Las terrazas de madrid

Alberto siempre me decía que lo que echaba de menos eran los murmullos de las calles de Buenos Aires. Como comprenderás a un chica de 24 años le dices eso y con acento argentino y se enamora. Pero ha pasado el tiempo, la heridas han cicatrizado y ahora los murmullos de las terrazas de Madrid me dicen que la vida hay que vivirla y escucharla (muchos se olvidan de esta segunda parte)

Sabina hablaba del ruido, y ahora entiendo por que me encontraba tan sola en aquella isla. Me faltaba el barullo, se me había silenciado el corazón y ahora está tan lleno que me agoto a misma. Y me repito una otra vez que debería callar, y que si habló debería hacerlo más despacio, que si me muevo debería hacerlo por necesidad y no por impulso, y al mismo tiempo se me ha encendido el estómago, me arde la garganta y lo único que quiero gritar es: Estoy.

La gente se ha olvidado de estar, se ha conformado con los tengo y se ha acomodado en los debo. Sin embargo yo ahora vivo como si los segundos se me quemasen de las manos. Sé que se acabará, todo se acaba, ¿pero que me impide disfrutarlo?
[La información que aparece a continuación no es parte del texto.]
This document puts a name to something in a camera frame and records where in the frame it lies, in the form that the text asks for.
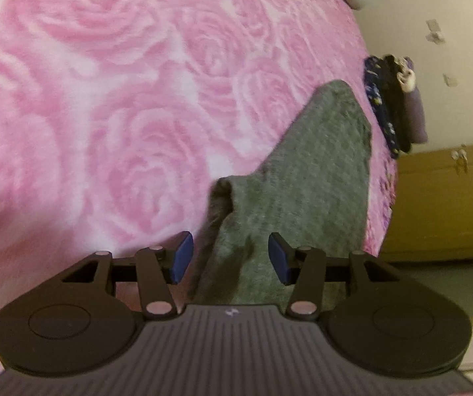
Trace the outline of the grey plaid shorts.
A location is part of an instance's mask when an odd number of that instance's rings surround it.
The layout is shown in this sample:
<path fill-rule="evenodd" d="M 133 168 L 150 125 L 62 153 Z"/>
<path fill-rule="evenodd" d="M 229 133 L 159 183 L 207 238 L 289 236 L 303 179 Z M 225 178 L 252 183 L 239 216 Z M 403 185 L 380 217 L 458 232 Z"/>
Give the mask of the grey plaid shorts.
<path fill-rule="evenodd" d="M 371 125 L 350 86 L 322 85 L 251 174 L 213 184 L 190 290 L 199 304 L 277 304 L 290 289 L 275 274 L 268 239 L 346 257 L 363 247 Z"/>

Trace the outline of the pink rose bed blanket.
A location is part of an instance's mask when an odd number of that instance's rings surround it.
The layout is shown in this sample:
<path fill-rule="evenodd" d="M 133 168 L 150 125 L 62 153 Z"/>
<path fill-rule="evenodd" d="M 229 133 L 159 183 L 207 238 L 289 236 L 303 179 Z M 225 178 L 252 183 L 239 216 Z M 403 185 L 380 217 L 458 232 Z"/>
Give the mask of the pink rose bed blanket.
<path fill-rule="evenodd" d="M 0 0 L 0 309 L 198 232 L 322 83 L 369 114 L 366 56 L 344 0 Z"/>

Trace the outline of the black folded garment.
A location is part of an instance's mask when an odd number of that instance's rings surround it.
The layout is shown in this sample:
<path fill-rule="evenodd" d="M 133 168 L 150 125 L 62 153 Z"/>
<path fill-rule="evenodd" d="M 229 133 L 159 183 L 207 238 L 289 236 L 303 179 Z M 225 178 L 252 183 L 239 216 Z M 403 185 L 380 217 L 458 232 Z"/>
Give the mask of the black folded garment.
<path fill-rule="evenodd" d="M 399 66 L 391 54 L 383 57 L 384 68 L 384 95 L 390 121 L 394 127 L 395 135 L 401 152 L 409 153 L 411 142 L 405 123 L 404 93 L 397 78 Z"/>

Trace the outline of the navy floral folded garment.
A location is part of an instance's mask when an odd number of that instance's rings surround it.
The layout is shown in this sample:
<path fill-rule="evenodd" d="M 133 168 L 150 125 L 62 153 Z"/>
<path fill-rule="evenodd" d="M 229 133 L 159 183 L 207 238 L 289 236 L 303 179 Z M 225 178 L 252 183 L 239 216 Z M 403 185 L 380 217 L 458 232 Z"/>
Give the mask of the navy floral folded garment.
<path fill-rule="evenodd" d="M 364 86 L 367 99 L 384 136 L 392 159 L 400 156 L 399 142 L 383 94 L 383 60 L 370 55 L 364 60 Z"/>

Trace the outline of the white wall switch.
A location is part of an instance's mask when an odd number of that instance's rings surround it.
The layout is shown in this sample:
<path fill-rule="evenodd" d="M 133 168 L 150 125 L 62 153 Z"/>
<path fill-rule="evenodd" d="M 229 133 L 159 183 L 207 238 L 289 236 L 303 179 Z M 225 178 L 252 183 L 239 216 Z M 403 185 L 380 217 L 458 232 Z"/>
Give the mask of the white wall switch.
<path fill-rule="evenodd" d="M 444 79 L 444 83 L 450 88 L 455 88 L 458 86 L 457 79 L 453 76 L 450 76 L 449 74 L 444 74 L 443 79 Z"/>

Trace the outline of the white wall socket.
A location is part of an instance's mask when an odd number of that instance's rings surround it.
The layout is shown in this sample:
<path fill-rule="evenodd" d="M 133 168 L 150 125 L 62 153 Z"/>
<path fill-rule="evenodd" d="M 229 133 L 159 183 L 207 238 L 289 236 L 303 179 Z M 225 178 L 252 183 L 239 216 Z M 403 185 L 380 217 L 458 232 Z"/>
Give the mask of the white wall socket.
<path fill-rule="evenodd" d="M 434 44 L 440 45 L 445 42 L 445 36 L 437 20 L 427 20 L 428 34 L 425 36 L 426 40 Z"/>

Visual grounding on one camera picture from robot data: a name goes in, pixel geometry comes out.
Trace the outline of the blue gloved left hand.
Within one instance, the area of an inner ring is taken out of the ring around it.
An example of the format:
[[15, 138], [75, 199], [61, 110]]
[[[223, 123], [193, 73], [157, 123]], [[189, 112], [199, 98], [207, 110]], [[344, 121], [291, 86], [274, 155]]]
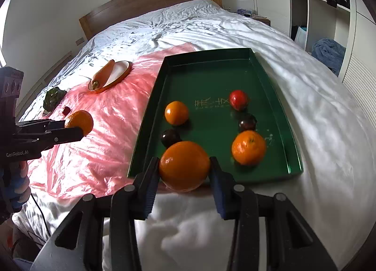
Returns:
[[1, 166], [1, 223], [28, 201], [31, 194], [28, 170], [27, 161]]

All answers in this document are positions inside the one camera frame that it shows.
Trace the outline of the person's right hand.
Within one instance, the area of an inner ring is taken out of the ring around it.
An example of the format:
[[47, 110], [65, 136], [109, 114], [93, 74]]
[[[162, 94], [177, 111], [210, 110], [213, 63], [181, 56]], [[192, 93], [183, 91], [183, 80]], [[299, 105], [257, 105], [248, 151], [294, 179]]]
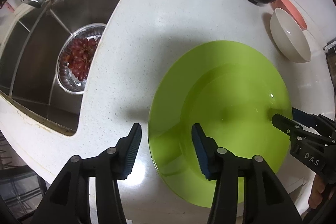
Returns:
[[311, 187], [311, 193], [308, 199], [308, 204], [312, 209], [316, 209], [318, 205], [323, 200], [323, 192], [325, 191], [326, 184], [324, 183], [323, 179], [319, 175], [315, 175], [312, 187]]

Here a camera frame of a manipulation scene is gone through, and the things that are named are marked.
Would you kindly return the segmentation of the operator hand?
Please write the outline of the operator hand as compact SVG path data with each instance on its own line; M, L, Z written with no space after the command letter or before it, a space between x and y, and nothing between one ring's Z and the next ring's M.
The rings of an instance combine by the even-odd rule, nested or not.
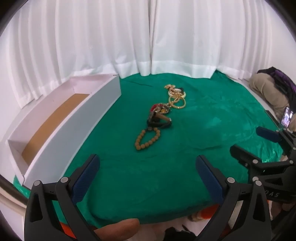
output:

Hoy leí que el amor es como la materia, nunca se destruye solo se transforma. Y yo pregunto si transformándome como estoy me quiero más o menos, si me ha olvidado de lo que es querer a alguien, por que la soledad se me antoja divertida en estos momentos.

Y el resumen a toda esta sería desvaríos de un Martes Rosa es que me gusta Madrid, que eso de que  las calles me resulten extrañas me excita y que los aviones ya no son despedidas.